Q: What if there is a vulnerability or impact we don’t care about or know?

A: We allow our clients to state what bug reports they don’t want to pay out for and are able to include this in the bug bounty program. It’s important to get this included before launch or as soon as possible if it’s after the launch, so that there are no issues with submitted bug reports that are valid but actually not valued.

Q: What happens if we reject a bug report?

A: If a client rejects a bug report, the embargo for the bug report is over and the bug bounty hunter is free to post about it publicly. This is generally not an issue if indeed the vulnerability is invalid, but can be a PR issue if it is, as well as potentially direct losses of funds due to the public disclosure. Therefore, it’s important for our clients to properly review bug reports and assess the potential impact, if any, for all bug reports before rejecting them.

Q: Do you provide audits?

A: We do not provide software audits but can provide introductions to auditing firms for our clients.

Q: Should we have a bug bounty program while an audit is ongoing?

A: We generally recommend against having a bug bounty program during an audit with a set end date, as you may be receiving duplicate reports from the bug bounty program and your auditing firm. However, if you have a live product, it may be of interest to have a Critical and High bug bounty program as there is generally a premium on time with regards to receiving bug reports of potential exploits that could lead to the loss of funds.

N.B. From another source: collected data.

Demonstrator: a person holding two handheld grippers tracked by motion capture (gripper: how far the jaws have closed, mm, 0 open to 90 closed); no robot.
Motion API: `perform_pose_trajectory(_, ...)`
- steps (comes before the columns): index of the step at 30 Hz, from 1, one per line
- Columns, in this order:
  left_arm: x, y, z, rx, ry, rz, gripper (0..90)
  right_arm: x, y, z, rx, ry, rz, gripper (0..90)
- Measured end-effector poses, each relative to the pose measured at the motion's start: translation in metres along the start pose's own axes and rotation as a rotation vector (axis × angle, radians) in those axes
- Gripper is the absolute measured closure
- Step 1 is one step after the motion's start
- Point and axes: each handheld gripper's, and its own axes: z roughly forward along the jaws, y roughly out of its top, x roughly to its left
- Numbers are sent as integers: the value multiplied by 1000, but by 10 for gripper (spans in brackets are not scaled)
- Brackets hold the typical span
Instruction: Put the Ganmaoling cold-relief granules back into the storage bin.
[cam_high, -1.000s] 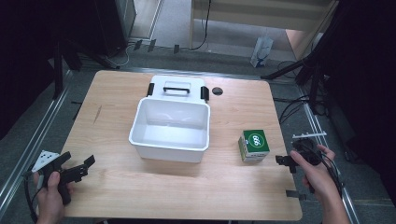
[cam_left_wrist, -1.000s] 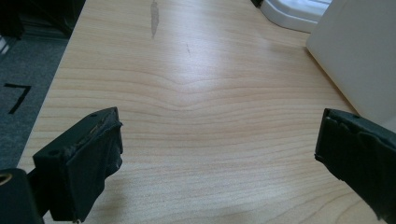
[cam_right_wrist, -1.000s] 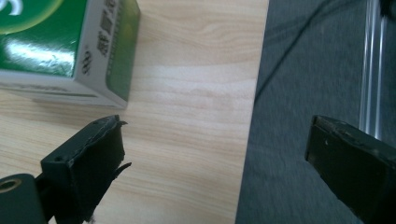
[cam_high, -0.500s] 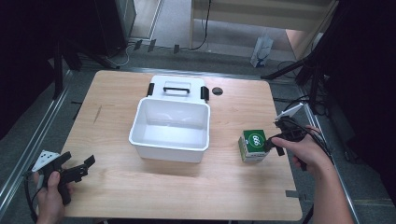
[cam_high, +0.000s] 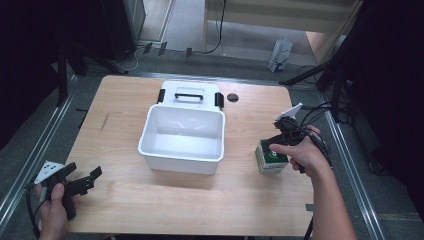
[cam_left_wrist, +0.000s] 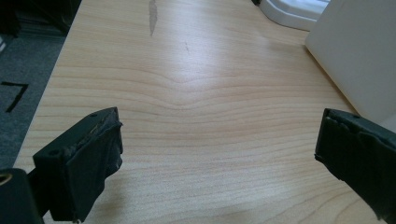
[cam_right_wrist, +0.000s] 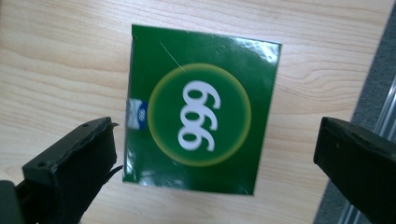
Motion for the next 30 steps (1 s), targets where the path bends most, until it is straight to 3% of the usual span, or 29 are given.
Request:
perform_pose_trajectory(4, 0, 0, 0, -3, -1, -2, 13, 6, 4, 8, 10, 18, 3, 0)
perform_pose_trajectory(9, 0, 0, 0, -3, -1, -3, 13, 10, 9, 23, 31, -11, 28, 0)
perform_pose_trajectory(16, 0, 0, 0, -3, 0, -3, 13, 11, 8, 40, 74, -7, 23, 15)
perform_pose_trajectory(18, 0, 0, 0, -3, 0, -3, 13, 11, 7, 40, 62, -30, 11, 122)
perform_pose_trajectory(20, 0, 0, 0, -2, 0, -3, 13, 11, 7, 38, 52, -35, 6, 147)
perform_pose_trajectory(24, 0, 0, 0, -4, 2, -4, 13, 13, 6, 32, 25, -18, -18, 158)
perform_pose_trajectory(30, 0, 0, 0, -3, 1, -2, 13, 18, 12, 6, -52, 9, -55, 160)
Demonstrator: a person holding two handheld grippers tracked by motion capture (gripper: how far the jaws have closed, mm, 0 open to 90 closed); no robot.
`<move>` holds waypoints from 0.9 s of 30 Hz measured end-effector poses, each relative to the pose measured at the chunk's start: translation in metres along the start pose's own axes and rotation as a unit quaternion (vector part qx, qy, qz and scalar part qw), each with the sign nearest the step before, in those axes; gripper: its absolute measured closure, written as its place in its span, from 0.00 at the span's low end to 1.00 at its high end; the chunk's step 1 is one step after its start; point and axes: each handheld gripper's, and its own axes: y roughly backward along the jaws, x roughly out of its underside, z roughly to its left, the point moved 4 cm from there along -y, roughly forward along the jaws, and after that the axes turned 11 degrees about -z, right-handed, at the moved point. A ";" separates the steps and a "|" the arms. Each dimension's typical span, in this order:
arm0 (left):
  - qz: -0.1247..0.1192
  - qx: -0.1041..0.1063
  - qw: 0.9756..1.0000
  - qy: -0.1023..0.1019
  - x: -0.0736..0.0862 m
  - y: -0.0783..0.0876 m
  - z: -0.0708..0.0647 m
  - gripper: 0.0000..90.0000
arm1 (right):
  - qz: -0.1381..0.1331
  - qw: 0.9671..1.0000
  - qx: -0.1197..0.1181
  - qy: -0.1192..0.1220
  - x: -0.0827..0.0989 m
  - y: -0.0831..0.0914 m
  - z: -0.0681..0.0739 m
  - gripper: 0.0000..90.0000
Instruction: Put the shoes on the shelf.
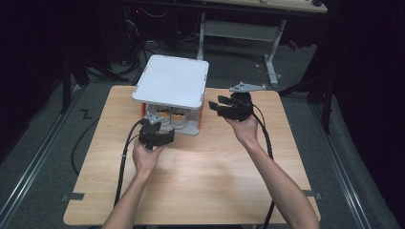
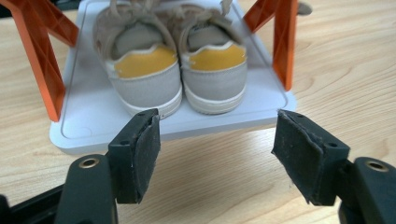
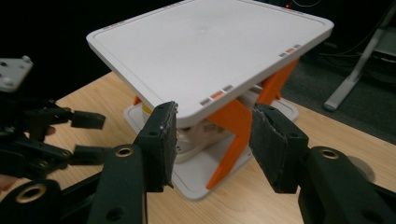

Q: What do we do if we find a bug ourselves?

A: It’s important to let us know whenever a bug is discovered by you, so that we can publish it as a known issue, thus barring others from submitting a bug report. However, we understand that some vulnerabilities may need to be private until the issue is fixed. For this reason, we recommend submitting a bug report to your own project through our secure dashboard so that it gets timestamped and entered into our system.